JUNEAU — After sailing through the state Senate, a bill to opt Alaska out of daylight saving time is hitting headwinds as a House committee prepares to hold a hearing on the measure next week.
Some of the loudest initial objections to the bill, Senate Bill 6, came primarily from Southeast regional interests. But now the state’s business community is gearing up for a fight against the measure.
The Alaska State Chamber of Commerce and a broadcasters’ group has launched an ad campaign against the bill, urging viewers to tell lawmakers to block the measure that would stop Alaskans from setting their clocks ahead each spring and back in the fall. And a Ketchikan company with ties to the cruise ship industry is paying a lobbyist $10,000 a month to convince the Legislature to preserve the daylight saving status quo
“The solution is to leave it alone,” the lobbyist, Sam Kito Jr., said in a phone interview Thursday. “But the train is moving, and we’ll see.”
Concerns from constituents
The bill to kill daylight saving time passed the Senate by a vote of 16-4 earlier this month. If approved, the change would go into effect in 2017. It has an influential sponsor in Sen. Anna MacKinnon, R-Eagle River, co-chair of the Senate Finance Committee.
It’s the latest in a string of efforts by the Legislature to opt the state out of daylight saving time, but none have ever been successful.
By doing so, the measure would leave most of Alaska five hours behind the East Coast and two hours behind the Pacific states for most of the year.
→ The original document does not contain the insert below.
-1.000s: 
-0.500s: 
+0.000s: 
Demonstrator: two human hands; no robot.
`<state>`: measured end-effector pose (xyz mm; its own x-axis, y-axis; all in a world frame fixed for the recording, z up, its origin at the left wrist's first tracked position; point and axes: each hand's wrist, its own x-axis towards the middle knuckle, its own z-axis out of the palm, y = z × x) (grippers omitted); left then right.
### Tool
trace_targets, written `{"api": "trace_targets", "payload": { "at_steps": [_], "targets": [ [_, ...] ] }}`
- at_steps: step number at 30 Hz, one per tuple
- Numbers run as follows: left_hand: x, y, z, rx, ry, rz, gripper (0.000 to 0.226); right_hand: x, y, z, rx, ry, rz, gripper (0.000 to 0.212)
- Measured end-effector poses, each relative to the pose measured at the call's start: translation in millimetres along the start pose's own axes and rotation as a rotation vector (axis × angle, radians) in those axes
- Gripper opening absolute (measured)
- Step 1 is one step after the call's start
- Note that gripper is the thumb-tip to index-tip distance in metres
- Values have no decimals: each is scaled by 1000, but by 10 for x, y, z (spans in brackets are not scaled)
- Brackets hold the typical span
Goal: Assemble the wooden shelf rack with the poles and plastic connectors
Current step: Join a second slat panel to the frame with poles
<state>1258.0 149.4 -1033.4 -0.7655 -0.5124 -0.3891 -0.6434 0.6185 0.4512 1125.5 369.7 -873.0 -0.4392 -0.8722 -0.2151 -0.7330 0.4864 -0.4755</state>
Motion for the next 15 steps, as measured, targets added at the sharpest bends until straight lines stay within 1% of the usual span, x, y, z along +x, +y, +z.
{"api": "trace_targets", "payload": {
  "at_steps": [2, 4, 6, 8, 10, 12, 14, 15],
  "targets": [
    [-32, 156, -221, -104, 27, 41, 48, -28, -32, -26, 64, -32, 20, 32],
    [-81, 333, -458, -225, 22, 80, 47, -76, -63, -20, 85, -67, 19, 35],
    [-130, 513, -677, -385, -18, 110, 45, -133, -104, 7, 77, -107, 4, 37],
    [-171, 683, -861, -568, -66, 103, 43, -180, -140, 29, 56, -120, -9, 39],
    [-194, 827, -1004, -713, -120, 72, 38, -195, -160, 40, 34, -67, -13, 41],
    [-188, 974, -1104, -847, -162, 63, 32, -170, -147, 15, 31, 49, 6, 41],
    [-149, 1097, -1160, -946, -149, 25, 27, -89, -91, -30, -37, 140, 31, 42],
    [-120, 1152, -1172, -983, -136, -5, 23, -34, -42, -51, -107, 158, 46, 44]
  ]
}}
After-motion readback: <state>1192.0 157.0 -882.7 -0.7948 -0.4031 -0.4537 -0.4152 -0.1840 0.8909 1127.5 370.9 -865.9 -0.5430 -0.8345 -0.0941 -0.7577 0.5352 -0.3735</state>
But MacKinnon’s bill also would ask the U.S. Department of Transportation to move at least some of the state one hour forward, to the Pacific Time Zone.
MacKinnon says she submitted her bill in direct response to concerns from constituents, as well as from other Alaskans and groups. She cites studies she says have shown daylight saving time leads to lost productivity and a spike in the number of heart attacks and traffic accidents.
MacKinnon said in a brief interview Thursday she was not surprised with the growing opposition to her bill, adding it’s “part of the public process.”
She said passage of the measure is now up to the House.
“I’ll do everything I can to make sure that the House is informed,” she said.
Effects on business
The company that hired Kito is Survey Point Holdings Inc. State records show its contact as Bob Berto, the president of the Ketchikan-based Cruise Line Agencies of Alaska, which “deals with just about anything and everything that has to do with cruise ships,” from searching for lost luggage to advising on immigration issues, according to its website.
Berto didn’t respond to calls and a phone message. Neither did Rep. Dan Ortiz, an independent who represents Ketchikan, who was traveling in Hyder and couldn’t be reached.
Advocates for the tourism industry have said opting the state out of daylight saving time would reduce visitors’ evening time for activities like flightseeing and charter boat trips.
Other groups lining up against MacKinnon’s bill include the Alaska Chamber. It supports federal elimination of daylight saving time, but President Rachael Petro said in an email making the change in Alaska alone could lead to 3 a.m. East Coast conference calls and higher costs for shipping and logistics.
‘More traction than we thought’
In the chamber’s commercial, which started running on KTUU-TV this week, a narrator warns “Alaska business people are concerned about the proposed elimination of daylight savings time.”
KTUU itself would suffer if MacKinnon’s bill passes, according to Andy MacLeod, the station’s president.
“The clock of commerce is Eastern time,” MacLeod said in a phone interview Thursday. “If the whole nation goes that way, we should go that way. But if the majority of the nation doesn’t go that way, it makes us further out of the loop at a time when Alaska has enough economic problems without aggravating them.”
MacLeod said MacKinnon’s bill got “more traction than we thought it would” in the Senate. And he added the station is still concerned enough about the measure to have joined the campaign opposing it.
In the House, the bill is tentatively scheduled for a hearing in the State Affairs Committee this week, where the chair, Rep. Bob Lynn, R-Anchorage, says he’s already “heard everything from folks — stack of letters, comments, communications, missiles.”
Lynn said most messages from Southeast Alaska — which already gets the least amount of evening daylight in the state — have opposed the change, while most Anchorage residents have been in favor. Those views, he added, are strongly held.
“Trying to change somebody’s opinion on the merits or demerits of daylight saving time is like trying to change somebody’s religion,” Lynn said. “Except that might be easier.”
Lynn said he’s not taking a position on the bill yet, which he called both a “business decision” and a “political decision.” But he added he would have extra coffee on hand for the upcoming hearing.